Bio:
Van Thi Thuy Duong is a lecturer and researcher at the Department of Nutrition and Food Science, University of Medicine and Pharmacy at Ho Chi Minh City, Vietnam. Her research mainly focuses on the linkages between diet quality, nutrition, and health outcomes on one side and branches out to investigate the relations between agriculture, food systems and nutrition on another side. Fully funded by Vietnam Government, in 2017, Duong received her master’s degree in Human Nutrition at the University of Chester, the UK. Then, she became a fellow of the NIHN Fellowship Program for Asian researchers at the Japan National Institute of Health and Nutrition.

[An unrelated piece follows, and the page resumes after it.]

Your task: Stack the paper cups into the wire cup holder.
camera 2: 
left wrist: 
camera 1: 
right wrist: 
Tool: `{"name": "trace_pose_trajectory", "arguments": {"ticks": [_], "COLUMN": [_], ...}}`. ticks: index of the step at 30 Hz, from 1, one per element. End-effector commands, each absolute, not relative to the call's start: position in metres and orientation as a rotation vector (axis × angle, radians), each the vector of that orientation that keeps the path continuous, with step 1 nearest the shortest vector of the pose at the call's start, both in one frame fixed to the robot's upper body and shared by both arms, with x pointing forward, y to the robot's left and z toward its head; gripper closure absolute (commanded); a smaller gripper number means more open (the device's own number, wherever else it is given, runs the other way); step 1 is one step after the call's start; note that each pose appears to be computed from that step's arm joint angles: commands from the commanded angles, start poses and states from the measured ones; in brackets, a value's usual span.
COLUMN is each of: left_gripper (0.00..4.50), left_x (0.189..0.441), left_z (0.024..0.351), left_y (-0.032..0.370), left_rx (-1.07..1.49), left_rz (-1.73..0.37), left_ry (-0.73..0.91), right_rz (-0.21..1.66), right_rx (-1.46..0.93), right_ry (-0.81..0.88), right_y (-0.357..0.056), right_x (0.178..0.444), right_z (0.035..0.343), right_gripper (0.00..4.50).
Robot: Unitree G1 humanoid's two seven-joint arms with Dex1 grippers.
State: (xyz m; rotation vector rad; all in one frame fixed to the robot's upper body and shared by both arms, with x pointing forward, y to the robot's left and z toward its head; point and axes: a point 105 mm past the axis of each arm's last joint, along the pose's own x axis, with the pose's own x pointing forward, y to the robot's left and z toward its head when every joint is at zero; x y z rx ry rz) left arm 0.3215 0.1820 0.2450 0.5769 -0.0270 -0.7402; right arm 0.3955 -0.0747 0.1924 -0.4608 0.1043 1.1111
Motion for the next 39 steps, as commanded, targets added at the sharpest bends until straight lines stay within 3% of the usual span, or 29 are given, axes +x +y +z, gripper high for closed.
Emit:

From 2018 to 2022, she conducted her PhD in healthy and sustainable diets in Vietnam as part of the CGIAR Research Program on Agriculture for Nutrition and Health (A4NH) project in the Division of Human Nutrition and Health, Wageningen University and Research.
Project summary:
Like most low- and middle-income countries (LMICs), Vietnam has undergone a marked nutrition transition in recent decades, bringing with it an increase in poor nutrition and health outcomes. Therefore, more effective interventions in food systems must be undertaken to ensure access to healthy foods and diets and increase the opportunities to achieve higher diet quality and thus better nutrition outcomes for the population. However, the analyses of diet quality and nutrition outcomes as they relate to food access and other related factors in Vietnam and other LMICs, have been limited due to the lack of appropriate metrics and databases. Thus, the integrated research proposed under this IMMANA Fellowship programme aims to combine dietary intake data, nutritional outcome data, and food price data, connecting novel diet quality metrics to the cost and affordability metrics in order to better explain the linkages between food access, diet quality, and nutrition outcomes at different levels.